After going to my car I heard much louder noise coming from the Temple again, 3 blocks away. I grabbed my No on 8 sign, shut the door and started walking back to see what was going on. I met up with a 20 year old woman along the way and we walked together.
Shortly after we were approached by a man who told us not to proceed if we “knew what was good for us”. Having been there all day we hadn’t given it much thought. Long story short. The 20 year old woman, Amy, and I continued walking and were quickly jumped from behind by three men screaming at us that we had no business being outside THEIR temple. They knocked us on the ground and kicked us a couple times til the police ran over. Of course, the cowards ran away. The officer offered to help us up. Amy and I looked at each other, said no thank you, pulled ourselves up and brushed ourselves off.
We did choose not to go to the protest as we were both hurt and couldn’t walk so well. We figured we were safe. We got to my car, turned up the side street and there were 20 more of them who tried to attack us in the car. They tried to smash my windows, while blocking the road. I frankly closed my eyes and hit the gas.and left the incident only with a dent in the side of my car.

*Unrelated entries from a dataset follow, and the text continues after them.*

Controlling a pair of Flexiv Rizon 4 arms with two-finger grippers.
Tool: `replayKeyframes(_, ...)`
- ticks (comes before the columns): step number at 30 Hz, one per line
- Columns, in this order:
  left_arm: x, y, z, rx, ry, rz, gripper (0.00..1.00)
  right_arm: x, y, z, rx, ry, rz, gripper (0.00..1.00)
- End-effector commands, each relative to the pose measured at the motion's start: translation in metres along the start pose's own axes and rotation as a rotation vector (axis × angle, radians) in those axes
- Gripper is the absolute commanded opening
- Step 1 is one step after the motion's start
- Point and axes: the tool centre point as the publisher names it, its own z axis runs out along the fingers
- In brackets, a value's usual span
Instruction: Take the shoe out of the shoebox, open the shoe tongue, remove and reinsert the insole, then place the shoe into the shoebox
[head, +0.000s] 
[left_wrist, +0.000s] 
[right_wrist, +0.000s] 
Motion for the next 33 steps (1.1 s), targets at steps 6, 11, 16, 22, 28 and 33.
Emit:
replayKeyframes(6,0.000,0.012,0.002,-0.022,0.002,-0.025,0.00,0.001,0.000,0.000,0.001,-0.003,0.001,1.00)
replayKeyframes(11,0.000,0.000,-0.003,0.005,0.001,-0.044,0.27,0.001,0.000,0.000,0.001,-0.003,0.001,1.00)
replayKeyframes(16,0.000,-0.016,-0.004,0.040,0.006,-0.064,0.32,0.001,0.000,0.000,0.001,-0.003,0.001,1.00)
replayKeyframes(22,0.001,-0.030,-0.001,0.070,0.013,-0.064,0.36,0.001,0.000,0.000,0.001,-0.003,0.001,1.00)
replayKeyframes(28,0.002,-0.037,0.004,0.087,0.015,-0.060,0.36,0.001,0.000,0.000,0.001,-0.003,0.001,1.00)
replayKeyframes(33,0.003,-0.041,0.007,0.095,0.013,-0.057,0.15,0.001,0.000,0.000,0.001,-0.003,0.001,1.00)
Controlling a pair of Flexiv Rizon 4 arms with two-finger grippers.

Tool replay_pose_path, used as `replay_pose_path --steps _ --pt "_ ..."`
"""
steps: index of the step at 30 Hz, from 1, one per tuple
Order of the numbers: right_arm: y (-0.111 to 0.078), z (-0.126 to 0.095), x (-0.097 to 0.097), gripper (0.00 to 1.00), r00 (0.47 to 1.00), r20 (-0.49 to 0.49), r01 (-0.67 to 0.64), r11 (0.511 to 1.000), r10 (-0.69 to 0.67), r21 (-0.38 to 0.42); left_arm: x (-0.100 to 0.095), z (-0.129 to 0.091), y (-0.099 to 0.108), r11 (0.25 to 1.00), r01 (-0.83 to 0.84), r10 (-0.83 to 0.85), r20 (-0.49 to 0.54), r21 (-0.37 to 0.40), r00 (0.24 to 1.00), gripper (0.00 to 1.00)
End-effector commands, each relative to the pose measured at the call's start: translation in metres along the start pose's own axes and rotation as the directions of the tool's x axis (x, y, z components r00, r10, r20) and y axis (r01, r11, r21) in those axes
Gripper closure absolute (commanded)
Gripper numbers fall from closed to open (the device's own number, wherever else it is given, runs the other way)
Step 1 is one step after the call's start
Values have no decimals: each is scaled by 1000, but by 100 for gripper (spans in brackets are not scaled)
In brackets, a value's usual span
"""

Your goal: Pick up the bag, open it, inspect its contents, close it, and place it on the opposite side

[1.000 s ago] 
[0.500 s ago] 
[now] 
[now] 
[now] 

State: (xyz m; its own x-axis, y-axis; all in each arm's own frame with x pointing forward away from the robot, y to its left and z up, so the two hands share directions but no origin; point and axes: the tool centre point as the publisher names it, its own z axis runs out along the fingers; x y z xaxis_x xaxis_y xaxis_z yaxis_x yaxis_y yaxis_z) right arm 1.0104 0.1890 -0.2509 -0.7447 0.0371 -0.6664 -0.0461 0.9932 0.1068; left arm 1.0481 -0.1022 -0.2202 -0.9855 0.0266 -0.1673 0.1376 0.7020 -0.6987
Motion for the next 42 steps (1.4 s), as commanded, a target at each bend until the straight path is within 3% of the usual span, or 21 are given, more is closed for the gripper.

I think the LAPD has a problem on their hands. Wednesday night, unprepared, they treated peaceful protestors like they were dangerous to more than just the traffic flow–and their tactics nearly incited the crowd at Hollywood and Highland. I can only imagine if the crowd had followed my suggestion to approach Hollywood from La Brea and we had cornered the riot police between two 1000-person groups!
Now, LAPD must fulfill their mission to protect and serve the gay and lesbian protestors from those who not only took away their freedom on Tuesday but intend to do us real harm.
While I regret skipping town at this moment, I have a feeling that this new activism will continue well beyone next week. We should take our anger to Crenshaw and Martin Luther King Boulevards–to MacArthur Park and Koreatown–and demand that those people who took away our rights give them back.
Throughout the No on 8 campaign, we never saw gays and lesbians asking people for their vote. That genie is out of the bottle, and our community needs to channel this energy into efforts that will make real change happen again. It won’t be easy, and it won’t be cheap, but nothing worth fighting for ever is.